In his comments, Lerman also offered condolences to Deputy Mayor Fleur Hassan-Nahoum, who had been scheduled to congratulate JST on behalf of City Hall, but had to absent herself due to the passing in Gibraltar of her mother, Lady Marcelle Hassan. He also eulogized one of JST’s first contributors, the late Prof. Aharon Klieman (one of whose daughters attended the event). In an important essay written shortly before he passed away last year, Klieman urged a return to realism in the understanding of world affairs. This call has since been borne out by events, said Lerman.
In this context, regular JST columnist and former Knesset member Ksenia Svetlova spoke on the ramifications of the ongoing Ukraine war (a central theme of the fourth print issue) for the world, the West, the Middle East and for Israeli policy, even amid the political crisis that unfolded that same evening, as Israel is yet again heading to new elections.
■ SOMETIMES PEOPLE are too young to fully engage in creativity, but they’re never too old according to Gladys Young, a 91-year-old artist living in Jerusalem, where her work is displayed in her studio. Young believes in encouraging people of all ages to seek their creative potential in nature.
Her own artwork uses various parts of the palm tree to create figures from what she sees in nature.
She is interested in reaching out to the public so that more seniors and people of any age, including children, can be inspired, as she is, to open up their creativity and be aware of the possibilities in the environment around them.

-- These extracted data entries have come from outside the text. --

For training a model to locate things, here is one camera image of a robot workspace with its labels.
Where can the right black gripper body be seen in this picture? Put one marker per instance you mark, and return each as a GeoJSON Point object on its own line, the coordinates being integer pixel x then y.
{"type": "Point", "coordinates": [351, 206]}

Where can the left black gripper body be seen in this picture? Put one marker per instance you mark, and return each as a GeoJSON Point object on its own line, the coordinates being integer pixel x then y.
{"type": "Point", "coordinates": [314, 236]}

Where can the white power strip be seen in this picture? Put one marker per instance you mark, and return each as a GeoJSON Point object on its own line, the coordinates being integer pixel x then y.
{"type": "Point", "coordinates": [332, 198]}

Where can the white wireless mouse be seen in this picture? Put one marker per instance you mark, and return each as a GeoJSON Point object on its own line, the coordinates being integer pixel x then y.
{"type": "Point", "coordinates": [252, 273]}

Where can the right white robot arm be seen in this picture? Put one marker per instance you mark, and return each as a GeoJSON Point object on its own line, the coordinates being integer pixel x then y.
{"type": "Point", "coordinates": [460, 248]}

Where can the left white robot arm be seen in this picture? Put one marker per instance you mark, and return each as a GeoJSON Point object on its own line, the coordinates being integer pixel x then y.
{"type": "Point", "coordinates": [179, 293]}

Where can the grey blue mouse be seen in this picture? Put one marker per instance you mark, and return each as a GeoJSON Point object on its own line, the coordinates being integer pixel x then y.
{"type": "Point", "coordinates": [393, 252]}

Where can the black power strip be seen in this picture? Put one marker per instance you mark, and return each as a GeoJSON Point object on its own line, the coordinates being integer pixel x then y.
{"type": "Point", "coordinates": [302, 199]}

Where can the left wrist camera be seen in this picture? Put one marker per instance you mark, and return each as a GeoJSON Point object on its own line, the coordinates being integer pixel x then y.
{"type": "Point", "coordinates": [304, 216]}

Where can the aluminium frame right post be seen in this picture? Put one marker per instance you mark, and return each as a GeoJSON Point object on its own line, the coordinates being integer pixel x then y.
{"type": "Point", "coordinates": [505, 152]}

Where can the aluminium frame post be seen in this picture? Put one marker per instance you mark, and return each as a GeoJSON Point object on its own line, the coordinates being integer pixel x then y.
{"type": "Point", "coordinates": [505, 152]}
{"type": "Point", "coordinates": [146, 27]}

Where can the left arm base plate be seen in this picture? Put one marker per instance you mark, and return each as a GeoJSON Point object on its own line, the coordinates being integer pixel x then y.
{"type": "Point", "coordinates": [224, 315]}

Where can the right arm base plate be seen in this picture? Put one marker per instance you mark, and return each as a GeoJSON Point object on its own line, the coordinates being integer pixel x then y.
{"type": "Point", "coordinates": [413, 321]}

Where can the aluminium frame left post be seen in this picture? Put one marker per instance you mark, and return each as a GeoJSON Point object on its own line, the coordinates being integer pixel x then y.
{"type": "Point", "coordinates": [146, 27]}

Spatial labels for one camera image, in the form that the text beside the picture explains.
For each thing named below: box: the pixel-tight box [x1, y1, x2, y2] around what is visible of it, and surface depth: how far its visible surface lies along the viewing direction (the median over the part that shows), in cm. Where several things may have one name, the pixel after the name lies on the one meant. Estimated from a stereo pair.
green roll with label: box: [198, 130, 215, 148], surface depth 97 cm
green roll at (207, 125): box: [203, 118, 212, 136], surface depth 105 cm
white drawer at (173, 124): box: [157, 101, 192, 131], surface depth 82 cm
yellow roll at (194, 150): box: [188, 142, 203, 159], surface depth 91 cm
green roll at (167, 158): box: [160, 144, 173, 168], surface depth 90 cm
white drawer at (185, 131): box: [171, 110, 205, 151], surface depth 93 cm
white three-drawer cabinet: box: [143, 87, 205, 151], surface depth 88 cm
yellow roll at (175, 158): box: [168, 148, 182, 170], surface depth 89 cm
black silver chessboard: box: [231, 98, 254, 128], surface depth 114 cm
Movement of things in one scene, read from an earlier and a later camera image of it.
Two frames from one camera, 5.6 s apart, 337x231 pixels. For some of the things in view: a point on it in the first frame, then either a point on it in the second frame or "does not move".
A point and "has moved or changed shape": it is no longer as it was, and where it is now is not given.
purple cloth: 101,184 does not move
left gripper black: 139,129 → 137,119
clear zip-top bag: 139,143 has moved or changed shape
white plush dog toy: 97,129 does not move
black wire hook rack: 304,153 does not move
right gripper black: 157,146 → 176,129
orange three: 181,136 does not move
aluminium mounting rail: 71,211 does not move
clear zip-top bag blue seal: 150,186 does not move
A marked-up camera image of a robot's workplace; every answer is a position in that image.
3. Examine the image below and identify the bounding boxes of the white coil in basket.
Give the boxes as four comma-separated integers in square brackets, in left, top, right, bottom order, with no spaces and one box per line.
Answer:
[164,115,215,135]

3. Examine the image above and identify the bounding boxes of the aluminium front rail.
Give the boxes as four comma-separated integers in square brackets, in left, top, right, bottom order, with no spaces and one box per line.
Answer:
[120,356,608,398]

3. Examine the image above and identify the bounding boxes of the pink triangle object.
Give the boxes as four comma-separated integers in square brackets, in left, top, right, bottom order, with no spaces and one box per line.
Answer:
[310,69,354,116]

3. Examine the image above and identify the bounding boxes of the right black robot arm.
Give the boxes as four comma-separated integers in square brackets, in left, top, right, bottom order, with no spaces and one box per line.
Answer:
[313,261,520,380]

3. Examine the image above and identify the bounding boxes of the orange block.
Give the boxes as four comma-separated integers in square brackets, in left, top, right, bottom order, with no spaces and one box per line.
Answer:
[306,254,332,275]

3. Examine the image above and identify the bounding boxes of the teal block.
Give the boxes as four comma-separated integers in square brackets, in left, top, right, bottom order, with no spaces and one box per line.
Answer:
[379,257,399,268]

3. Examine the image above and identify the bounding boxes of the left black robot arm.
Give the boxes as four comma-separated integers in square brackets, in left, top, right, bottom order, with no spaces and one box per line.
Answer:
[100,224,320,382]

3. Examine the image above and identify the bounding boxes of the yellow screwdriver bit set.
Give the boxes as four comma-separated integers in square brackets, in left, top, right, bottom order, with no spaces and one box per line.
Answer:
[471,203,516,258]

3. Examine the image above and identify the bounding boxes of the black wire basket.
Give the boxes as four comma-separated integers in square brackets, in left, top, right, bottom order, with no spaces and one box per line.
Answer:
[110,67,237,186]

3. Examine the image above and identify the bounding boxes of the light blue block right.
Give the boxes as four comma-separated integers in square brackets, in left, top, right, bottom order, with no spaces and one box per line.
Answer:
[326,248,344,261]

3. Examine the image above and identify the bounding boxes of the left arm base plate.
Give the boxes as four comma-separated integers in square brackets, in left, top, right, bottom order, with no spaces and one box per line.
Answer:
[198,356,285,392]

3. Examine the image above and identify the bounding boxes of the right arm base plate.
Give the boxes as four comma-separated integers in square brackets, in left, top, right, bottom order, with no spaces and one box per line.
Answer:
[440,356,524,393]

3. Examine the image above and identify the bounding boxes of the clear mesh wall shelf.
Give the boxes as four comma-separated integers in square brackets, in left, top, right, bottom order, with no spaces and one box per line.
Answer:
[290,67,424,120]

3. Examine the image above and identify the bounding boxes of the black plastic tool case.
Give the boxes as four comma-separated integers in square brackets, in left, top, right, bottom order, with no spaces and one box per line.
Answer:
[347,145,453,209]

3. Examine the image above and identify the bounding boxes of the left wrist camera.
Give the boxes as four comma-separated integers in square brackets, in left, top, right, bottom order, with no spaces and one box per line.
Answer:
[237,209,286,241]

Young is not alone in encouraging creativity. Many seniors have discovered their creative streak after retirement, when attending events for seniors at their local community centers or moving to a retirement complex for seniors and joining occupational therapy classes. Some are totally amazed by the beautiful paintings, drawings and sculptures they produce, and wonder why it took them so long to discover something in themselves that brings so much pleasure to so many people.